Wednesday, October 8, 2014

Chemistry Nobel for ‘parents’ microscope for viewing … – The World

After the announcement of the Nobel Prize in Medicine and Physics, today was the turn of Chemistry. Eric Betzig and Americans William E. Moerner, and Romanian-born German Stefan W. Hell have been awarded for their work in developing nanoscale microscope that allows the inside of a cell, as announced by the Royal Academy Science of Sweden with some minutes behind the schedule originally planned.

In particular, scientists have been awarded for “the development of fluorescence microscopy of high resolution.”

As of the jury, the winners overcome resolution limitations of traditional optical telescopes with the help of so-called fluorescent molecules, which allowed them to work at the nanoscale. Previously, according to the minutes, the limit was half the wavelength of light. With nanoscopios, as they have been called these instruments, scientists are able to observe viruses, proteins and molecules smaller than 0.0000002 meters.

Thanks to this system, scientists are able to visualize individual molecules within cells.

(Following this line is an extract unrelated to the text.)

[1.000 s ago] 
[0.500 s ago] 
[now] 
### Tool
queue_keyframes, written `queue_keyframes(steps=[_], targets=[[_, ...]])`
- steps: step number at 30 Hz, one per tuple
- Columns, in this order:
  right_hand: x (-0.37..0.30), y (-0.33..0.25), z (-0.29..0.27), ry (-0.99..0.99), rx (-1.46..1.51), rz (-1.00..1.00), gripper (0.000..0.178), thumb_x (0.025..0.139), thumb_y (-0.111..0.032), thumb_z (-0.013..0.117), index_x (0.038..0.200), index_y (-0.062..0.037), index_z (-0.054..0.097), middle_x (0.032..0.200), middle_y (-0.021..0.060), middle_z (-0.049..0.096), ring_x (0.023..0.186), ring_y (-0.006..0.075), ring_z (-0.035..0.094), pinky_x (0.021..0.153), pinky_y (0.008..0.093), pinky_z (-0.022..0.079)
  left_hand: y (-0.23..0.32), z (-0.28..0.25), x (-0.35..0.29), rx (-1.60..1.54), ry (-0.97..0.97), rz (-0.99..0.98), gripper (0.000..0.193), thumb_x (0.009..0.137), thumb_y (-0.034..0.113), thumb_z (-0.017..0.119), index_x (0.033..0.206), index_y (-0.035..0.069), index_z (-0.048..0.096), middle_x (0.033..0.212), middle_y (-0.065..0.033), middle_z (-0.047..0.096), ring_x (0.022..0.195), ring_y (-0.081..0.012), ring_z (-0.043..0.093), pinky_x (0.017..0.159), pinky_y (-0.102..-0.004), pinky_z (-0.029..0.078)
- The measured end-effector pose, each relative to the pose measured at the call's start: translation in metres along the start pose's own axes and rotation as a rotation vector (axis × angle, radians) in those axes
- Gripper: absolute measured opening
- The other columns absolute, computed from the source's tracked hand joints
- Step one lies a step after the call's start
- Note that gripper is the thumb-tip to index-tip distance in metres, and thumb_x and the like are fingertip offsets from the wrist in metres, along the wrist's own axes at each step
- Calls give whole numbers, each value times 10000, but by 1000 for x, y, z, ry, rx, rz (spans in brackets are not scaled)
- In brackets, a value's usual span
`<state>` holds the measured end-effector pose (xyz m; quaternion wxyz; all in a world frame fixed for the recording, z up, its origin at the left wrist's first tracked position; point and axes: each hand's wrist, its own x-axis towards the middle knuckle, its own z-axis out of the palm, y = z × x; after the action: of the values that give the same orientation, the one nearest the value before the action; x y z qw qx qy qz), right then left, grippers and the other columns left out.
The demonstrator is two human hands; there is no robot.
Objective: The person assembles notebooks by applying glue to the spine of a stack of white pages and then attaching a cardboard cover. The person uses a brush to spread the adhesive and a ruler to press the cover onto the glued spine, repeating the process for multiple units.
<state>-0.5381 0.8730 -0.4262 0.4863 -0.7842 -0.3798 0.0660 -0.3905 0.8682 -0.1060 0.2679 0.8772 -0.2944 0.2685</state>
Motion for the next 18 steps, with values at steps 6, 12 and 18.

They can, for example, r astrear proteins that are involved in diseases such as Parkinson’s, Alzheimer’s or Huntington. . Today nanoscopios technology is widely used in laboratories around the world.

Eric Betzig (born in 1960) is Howard Hughes (USA) Medical Institute; Stefan W. Hell (1962) directs the Institute for Biophysical Chemistry Max Planck (Germany) while William E. Moerner (1953) is a scientist at Stanford University (USA).

Stephan Hell, that he was “totally surprised” by the award, said in a telephone news conference following the announcement that nanoscopy is very important to understand how cells work and understand what went wrong As a cell gets sick. “

The three winning eight million Swedish kronor (about 880,000 euros), which is the amount that is provided with each of the categories of the Nobel be shared, the most prestigious awards in the world.

Last year’s Nobel Prize in Chemistry was shared by the Austrian Martin Karplus, Britain’s Michael Levitt and Israel Arieh Warshel for his work in the field of complex chemical reactions.

On this edition of 2014, the Nobel Prize for Medicine, announced last Monday, has been for John O’Keefe and marriage comprised of May-Britt and Edvard Moser establish the brain mechanisms that allow us to orientate . The prize for Physics was Isamu Akasaki Hiroshi Amano and Shuji Nakamura, the parents of the LED lights.